Rajesh Rao established Connecting the Dots In 2013 to make science and math learning practical, hands-on, and effective. Apart from cloud classes for students, his startup also trains teachers.
STEM, the academic disciplines of science, technology, engineering and mathematics, is the focus area in most countries these days. But what does the Indian report card look like, when it comes to STEM?
Rajesh Rao, Founder and CEO of Connecting the Dots, wasn’t too happy.
According to the World Development Report 2018: Learning to Realise Education’s Promise, India ranks second after Malawi in a list of 12 countries, wherein a grade two student could not read a single word of a short text or perform two-digit subtraction, Rajesh says.
Clearly, there was a problem.
The Programme for International Student Assessment (PISA) is a worldwide study conducted by the Organisation of Economic Co-operation and Development (OCED) to measure performance in science, mathematics and reading of 15-year-old school students.
In 2012, the PISA report ranked India 73 out of 74, beating only Kyrgyzstan in the race to scholastic ability.
This finding was the turning point for Rajesh, an engineer who left his long career in the IT industry when he was 44 years old. He chose to set up his own organisation to bridge the gulf between the way science and mathematics are taught, and the actual intended output (what students are expected to learn).
Mathematics is necessary everywhere and science is the root of creative problem-solving, says Rajesh, in a telephone conversation.
Connecting the Dots sees the gap between employability and skills actually taught, and aims to make inroads into rural and urban education systems to better the conceptual understanding of mathematics and science.
The organisation aims to make learning practical, with children being encouraged to recognise science around them.
Live sessions by expert teachers
CTD aims to develop a refined methodology for use in educational institutions to enable teaching of science and mathematics. Its training tools aspire to encourage curiosity and promote experiential learning in classrooms.
The innovative solutions offered to schools include Cloud Tutors.
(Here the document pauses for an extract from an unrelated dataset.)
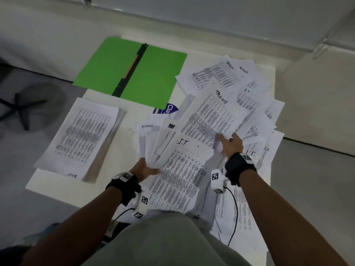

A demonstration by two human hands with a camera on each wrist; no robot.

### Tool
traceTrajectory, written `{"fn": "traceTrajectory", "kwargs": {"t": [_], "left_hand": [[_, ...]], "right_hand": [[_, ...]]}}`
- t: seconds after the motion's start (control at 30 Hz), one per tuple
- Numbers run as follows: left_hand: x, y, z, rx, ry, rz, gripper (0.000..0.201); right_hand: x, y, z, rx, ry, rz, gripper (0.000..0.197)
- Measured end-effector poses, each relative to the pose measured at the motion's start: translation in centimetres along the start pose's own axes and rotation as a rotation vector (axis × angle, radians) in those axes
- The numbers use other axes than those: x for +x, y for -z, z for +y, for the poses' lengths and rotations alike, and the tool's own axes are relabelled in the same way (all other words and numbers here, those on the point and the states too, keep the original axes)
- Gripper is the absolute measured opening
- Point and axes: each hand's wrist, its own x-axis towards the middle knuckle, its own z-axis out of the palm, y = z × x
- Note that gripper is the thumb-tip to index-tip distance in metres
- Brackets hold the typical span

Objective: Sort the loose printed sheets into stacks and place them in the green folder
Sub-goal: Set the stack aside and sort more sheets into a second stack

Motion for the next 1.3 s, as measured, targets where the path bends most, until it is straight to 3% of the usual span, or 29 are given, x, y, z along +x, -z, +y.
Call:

In this, live sessions by expert teachers are directly beamed into classrooms to complement and supplement classroom teaching.
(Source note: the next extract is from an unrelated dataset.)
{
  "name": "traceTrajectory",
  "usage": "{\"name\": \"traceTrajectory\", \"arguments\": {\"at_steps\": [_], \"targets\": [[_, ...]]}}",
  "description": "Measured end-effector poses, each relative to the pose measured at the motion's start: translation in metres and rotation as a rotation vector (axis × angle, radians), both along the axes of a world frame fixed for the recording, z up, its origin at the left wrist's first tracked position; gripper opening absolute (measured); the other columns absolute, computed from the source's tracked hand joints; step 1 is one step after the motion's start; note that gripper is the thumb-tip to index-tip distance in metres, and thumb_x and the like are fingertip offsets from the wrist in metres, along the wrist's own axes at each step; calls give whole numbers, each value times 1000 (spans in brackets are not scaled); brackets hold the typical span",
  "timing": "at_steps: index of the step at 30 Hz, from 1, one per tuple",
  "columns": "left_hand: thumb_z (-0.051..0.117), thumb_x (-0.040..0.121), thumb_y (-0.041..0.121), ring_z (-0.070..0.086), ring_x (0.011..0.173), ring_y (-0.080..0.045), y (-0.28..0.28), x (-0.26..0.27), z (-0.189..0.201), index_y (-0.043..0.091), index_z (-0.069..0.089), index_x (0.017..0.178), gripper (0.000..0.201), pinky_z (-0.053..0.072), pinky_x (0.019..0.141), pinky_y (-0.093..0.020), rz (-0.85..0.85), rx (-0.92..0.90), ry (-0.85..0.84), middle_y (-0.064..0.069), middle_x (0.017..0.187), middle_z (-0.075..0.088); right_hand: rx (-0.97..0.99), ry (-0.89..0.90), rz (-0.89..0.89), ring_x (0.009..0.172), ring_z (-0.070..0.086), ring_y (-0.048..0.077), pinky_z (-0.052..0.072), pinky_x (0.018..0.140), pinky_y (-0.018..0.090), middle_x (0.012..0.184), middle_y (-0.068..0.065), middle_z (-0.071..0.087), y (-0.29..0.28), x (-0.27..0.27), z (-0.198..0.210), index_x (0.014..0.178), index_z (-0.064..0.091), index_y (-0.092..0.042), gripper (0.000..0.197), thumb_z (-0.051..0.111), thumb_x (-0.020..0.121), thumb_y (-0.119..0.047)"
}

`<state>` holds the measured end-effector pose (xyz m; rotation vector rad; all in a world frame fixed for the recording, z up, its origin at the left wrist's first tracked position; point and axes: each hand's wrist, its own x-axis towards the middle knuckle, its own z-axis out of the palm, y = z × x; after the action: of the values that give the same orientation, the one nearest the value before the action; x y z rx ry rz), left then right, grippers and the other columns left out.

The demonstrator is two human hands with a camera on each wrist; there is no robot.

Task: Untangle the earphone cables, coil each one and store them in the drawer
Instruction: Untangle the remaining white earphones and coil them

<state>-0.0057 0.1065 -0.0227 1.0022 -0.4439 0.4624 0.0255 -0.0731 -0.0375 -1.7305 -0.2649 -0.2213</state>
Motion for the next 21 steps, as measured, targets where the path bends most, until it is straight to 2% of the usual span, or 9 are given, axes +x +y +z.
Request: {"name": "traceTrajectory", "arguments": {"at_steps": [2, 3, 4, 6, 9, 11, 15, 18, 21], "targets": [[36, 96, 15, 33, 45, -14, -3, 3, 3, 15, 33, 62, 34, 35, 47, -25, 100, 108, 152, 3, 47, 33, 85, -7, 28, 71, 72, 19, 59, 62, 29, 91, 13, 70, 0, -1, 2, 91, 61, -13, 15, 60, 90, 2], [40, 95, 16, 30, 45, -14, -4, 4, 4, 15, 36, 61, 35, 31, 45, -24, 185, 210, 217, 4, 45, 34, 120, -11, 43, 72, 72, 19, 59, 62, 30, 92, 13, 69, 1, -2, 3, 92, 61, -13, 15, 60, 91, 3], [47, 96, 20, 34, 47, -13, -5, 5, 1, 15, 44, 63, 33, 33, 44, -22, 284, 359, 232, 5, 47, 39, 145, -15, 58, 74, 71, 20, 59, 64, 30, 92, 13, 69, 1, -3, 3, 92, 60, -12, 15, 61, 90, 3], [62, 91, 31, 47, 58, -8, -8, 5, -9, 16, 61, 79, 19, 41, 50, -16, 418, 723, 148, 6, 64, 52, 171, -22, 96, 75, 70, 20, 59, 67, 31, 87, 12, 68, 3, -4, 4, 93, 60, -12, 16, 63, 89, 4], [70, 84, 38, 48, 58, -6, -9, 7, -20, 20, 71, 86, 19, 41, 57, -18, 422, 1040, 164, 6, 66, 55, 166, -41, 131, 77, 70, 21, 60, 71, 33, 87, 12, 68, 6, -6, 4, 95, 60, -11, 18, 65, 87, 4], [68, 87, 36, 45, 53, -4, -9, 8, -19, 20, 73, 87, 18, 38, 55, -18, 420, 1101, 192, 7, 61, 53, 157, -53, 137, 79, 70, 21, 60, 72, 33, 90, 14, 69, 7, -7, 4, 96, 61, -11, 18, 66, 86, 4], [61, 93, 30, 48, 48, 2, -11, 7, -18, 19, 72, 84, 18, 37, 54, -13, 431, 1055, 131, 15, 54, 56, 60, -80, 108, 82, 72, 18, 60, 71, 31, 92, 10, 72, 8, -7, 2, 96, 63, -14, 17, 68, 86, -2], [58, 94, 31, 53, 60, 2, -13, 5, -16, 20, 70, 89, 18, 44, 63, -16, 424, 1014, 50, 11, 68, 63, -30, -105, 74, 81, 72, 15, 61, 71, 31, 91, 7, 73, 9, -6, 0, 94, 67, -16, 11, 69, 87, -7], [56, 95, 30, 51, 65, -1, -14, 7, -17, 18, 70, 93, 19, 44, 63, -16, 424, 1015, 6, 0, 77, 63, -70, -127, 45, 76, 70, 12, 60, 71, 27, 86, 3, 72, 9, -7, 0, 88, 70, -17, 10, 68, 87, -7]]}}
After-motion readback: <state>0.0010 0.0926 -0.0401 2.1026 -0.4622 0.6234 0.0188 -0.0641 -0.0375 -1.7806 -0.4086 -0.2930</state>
"With Cloud Tutors, we bring in experts who not only have a mastery over the subject, but also understand the challenges of getting students ready to cope in an increasingly competitive world," Rajesh says.
Our teachers are backed by our own team of content creators with expertise in creating educational content.
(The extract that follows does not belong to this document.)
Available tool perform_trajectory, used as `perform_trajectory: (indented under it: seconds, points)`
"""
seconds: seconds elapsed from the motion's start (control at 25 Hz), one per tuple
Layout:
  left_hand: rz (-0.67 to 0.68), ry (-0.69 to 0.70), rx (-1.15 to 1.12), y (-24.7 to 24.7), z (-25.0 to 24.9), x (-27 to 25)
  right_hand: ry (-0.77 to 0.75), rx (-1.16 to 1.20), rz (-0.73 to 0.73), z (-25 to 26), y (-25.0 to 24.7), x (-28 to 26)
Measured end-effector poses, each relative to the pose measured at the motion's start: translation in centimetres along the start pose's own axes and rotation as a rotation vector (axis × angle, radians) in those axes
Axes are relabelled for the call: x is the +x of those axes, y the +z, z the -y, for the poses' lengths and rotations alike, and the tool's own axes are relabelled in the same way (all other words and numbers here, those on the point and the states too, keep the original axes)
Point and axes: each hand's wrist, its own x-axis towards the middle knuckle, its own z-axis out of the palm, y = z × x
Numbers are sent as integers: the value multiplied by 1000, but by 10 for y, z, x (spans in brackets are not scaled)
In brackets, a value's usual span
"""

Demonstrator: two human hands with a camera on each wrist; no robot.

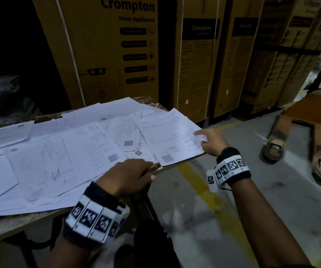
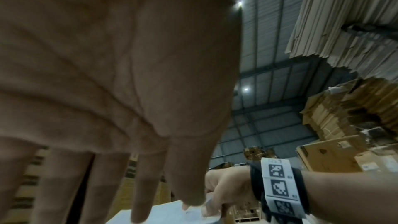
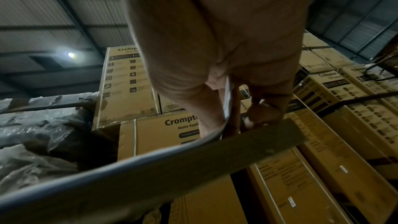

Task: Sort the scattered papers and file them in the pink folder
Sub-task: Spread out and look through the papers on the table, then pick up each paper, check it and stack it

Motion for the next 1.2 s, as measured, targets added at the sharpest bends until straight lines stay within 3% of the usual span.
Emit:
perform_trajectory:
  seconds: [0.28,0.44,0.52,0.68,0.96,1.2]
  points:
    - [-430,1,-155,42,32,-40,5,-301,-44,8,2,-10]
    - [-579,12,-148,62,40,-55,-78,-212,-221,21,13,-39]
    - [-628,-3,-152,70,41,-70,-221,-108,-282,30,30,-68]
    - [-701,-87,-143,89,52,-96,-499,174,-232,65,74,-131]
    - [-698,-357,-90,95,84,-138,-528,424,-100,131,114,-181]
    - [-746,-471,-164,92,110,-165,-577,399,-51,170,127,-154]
Live classes are screened according to a predetermined schedule. Schools log in to the portal and project these sessions on screens in classrooms. The classes allow two-way interaction, and this ensures immediate clarification of questions. These classes are recorded and stored on cloud space by schools for later viewing.
Schools require a standard internet connection with about 2 Mbps speed, and an overhead projector and a screen in each classroom. No other software or equipment is needed.
CTD works with rural and urban schools, letting thousands of children benefit from interactive learning. The organisation has partnered with government and private schools.
Rajesh says: “Koujegeri village is about an hour’s drive from Hubli, Karnataka. The government school there is located about 4 km from the village. The building is surrounded by fields and most students walk to school. Our virtual classes reach students of this school.
"The platform allows students to participate, ask questions, observe experiments and demonstrations, and access worksheets. The response from school staff and students has been very positive.”
Shaping the future
In 2014, CTD started Gnanadeepa, its teacher training programme, which is funded by Infosys Science Foundation. Seven hundred teachers participated in the pilot programme held in Mysore for in-service teachers.
In 2015, Gnanadeepa was started for those keen to teach so schools have trained teachers.
Teacher training programmes – for new teachers – have been scheduled for seven locations across Karnataka in 2017-2018.
The ten-day programme is broken up into modules across eight to 12 weeks.
Gnanadeepa focuses on primary, secondary and high school teachers. The training modules are multi-level and easy-to-complete for teachers to gain command over science and mathematics.
Apart from subject matter expertise, the training offers skills on topics like using internet in teaching, soft skills, presentation skills, peer collaboration in schools, and others.
Skilled teaching is essential for building a strong foundation in students” Rajesh says.
In Bangalore, the mode of instruction is English; in the rest of the state, the training is provided in Kannada. The teachers receive a certificate at the end of the training programmme from CTD and Infosys Science Foundation.
Connecting the Dots is self-funded and the organisation is on now the lookout for like-minded investors keen to shape the future of education.